- [TASK STATEMENT]: Of all the entries below, retype only the lines from the one with "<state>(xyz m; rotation" through the one with "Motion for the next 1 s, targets", exactly as they appear.

- [EXERCISE MATERIALS]:
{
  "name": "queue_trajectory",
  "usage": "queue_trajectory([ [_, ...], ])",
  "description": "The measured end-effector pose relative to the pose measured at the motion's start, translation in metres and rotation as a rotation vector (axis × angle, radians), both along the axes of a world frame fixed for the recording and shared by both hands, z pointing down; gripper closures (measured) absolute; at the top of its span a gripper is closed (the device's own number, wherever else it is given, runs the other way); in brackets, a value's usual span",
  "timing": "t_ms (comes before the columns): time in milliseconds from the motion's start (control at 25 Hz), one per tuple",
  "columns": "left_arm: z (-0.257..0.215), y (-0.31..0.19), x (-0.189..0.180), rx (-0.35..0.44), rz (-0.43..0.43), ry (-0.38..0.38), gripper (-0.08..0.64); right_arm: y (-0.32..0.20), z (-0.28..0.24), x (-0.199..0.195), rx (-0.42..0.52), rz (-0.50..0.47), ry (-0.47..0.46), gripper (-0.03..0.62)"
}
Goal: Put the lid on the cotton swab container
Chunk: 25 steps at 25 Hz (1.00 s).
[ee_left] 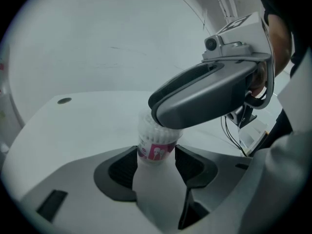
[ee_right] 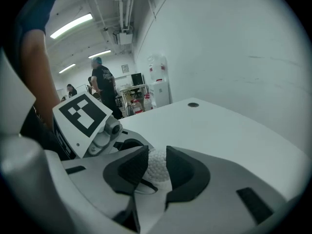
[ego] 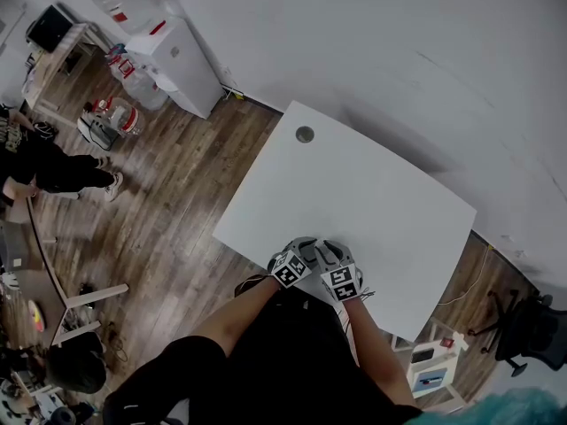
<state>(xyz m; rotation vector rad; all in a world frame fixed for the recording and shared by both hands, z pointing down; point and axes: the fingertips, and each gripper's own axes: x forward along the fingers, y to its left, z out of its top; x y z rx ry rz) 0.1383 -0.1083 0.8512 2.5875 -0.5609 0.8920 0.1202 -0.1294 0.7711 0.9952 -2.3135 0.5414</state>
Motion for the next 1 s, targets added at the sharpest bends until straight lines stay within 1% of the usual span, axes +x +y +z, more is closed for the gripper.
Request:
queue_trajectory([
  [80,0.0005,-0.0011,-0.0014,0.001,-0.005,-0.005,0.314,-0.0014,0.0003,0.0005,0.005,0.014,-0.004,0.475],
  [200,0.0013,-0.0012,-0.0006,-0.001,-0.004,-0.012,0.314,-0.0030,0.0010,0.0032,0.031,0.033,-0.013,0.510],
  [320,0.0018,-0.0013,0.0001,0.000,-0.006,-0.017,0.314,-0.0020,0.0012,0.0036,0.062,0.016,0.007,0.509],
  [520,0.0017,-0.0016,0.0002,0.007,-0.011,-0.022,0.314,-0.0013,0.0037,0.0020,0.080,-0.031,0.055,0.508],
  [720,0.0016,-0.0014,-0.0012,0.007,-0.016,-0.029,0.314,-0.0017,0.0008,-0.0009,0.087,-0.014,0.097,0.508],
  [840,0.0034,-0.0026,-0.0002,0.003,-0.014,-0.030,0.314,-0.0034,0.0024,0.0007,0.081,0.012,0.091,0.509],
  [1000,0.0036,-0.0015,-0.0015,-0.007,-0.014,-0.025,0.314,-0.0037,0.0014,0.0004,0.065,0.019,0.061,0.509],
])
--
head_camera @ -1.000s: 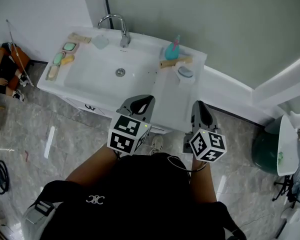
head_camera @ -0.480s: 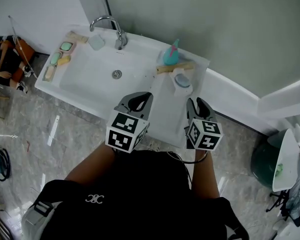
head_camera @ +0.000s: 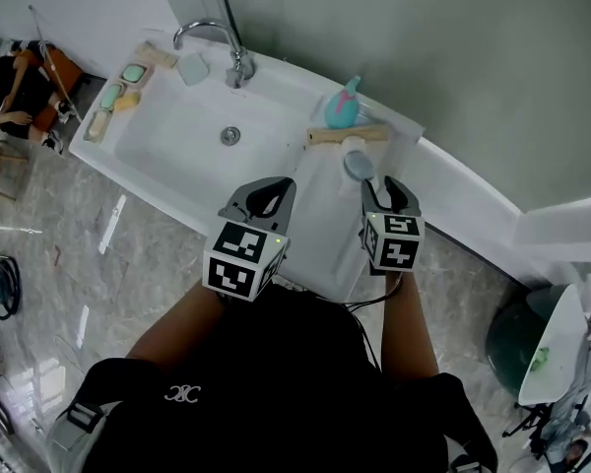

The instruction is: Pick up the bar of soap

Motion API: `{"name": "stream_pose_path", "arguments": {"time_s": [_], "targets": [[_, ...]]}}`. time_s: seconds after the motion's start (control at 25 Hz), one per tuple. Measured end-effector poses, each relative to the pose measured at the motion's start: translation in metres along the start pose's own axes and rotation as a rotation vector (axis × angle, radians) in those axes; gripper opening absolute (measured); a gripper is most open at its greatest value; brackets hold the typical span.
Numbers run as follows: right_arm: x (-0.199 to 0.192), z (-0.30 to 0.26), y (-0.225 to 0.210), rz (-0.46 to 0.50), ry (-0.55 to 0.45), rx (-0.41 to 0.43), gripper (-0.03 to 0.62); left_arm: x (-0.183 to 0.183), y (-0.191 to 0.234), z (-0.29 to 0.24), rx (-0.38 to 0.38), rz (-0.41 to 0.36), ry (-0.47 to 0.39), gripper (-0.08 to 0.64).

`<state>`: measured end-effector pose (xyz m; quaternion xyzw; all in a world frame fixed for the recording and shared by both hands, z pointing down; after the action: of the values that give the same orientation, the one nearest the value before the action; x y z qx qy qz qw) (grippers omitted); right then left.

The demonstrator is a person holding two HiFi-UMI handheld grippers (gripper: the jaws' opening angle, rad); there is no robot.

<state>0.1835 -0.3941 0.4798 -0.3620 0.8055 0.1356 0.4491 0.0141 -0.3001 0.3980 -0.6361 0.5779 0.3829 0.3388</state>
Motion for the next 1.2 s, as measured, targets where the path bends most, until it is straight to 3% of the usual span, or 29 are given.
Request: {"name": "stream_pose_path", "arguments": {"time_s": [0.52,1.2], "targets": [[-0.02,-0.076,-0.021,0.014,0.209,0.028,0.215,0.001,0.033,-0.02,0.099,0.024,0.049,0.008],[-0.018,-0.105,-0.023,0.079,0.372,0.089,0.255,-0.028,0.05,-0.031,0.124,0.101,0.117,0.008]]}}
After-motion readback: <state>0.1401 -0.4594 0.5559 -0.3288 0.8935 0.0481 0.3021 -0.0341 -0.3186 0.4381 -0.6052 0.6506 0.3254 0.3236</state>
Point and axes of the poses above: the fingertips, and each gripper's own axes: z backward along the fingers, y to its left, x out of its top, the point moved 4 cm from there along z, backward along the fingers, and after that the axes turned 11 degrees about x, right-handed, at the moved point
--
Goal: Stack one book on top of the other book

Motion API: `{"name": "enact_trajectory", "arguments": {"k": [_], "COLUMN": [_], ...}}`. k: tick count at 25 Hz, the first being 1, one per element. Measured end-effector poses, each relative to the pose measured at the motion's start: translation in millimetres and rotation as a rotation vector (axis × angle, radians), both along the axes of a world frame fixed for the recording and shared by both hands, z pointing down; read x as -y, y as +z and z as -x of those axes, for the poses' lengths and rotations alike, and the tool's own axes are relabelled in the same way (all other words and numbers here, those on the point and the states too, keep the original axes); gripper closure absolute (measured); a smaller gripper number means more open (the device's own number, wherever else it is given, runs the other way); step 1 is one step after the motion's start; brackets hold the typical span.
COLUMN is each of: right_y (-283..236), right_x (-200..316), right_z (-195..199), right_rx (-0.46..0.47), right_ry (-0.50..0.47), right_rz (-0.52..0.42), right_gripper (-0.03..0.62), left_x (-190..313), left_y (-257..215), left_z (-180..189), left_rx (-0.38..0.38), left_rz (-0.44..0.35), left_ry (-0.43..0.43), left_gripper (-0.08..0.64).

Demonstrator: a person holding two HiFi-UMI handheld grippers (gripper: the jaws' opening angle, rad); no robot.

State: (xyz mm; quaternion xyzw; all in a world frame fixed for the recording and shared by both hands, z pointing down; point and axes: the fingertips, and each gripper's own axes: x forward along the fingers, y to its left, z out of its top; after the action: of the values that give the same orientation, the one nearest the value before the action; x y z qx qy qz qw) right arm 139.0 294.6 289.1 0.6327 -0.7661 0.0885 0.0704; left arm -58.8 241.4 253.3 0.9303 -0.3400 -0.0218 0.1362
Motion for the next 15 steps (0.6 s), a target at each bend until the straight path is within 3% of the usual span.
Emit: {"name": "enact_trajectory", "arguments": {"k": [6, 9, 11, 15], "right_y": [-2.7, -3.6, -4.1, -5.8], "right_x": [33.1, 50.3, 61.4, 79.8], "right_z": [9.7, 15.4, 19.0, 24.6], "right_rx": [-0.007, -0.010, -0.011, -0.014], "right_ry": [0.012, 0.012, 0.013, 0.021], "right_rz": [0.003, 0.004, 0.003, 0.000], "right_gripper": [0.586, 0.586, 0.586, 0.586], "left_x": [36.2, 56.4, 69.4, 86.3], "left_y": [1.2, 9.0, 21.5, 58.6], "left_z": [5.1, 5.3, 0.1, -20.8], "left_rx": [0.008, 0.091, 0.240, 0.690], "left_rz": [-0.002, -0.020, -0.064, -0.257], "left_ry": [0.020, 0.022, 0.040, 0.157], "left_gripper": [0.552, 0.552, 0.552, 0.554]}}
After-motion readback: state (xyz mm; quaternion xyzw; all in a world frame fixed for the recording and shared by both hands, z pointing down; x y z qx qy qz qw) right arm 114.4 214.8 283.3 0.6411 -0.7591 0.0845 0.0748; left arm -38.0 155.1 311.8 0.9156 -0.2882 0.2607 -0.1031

- [TASK ANSWER]:
<state>(xyz m; rotation vector rad; all in a world frame fixed for the recording and shared by both hands, z pointing down; point and axes: the fingertips, and each gripper's own axes: x forward along the fingers, y to its left, z out of its top; x y z rx ry rz) 0.1383 -0.1083 0.8512 2.5875 -0.5609 0.8920 0.1202 -0.1294 0.7711 0.9952 -2.3135 0.5414</state>
Motion for the next 1 s, targets added at the sharpest bends until straight lines stay within 1% of the usual span, axes +x +y +z, more is closed for the gripper.

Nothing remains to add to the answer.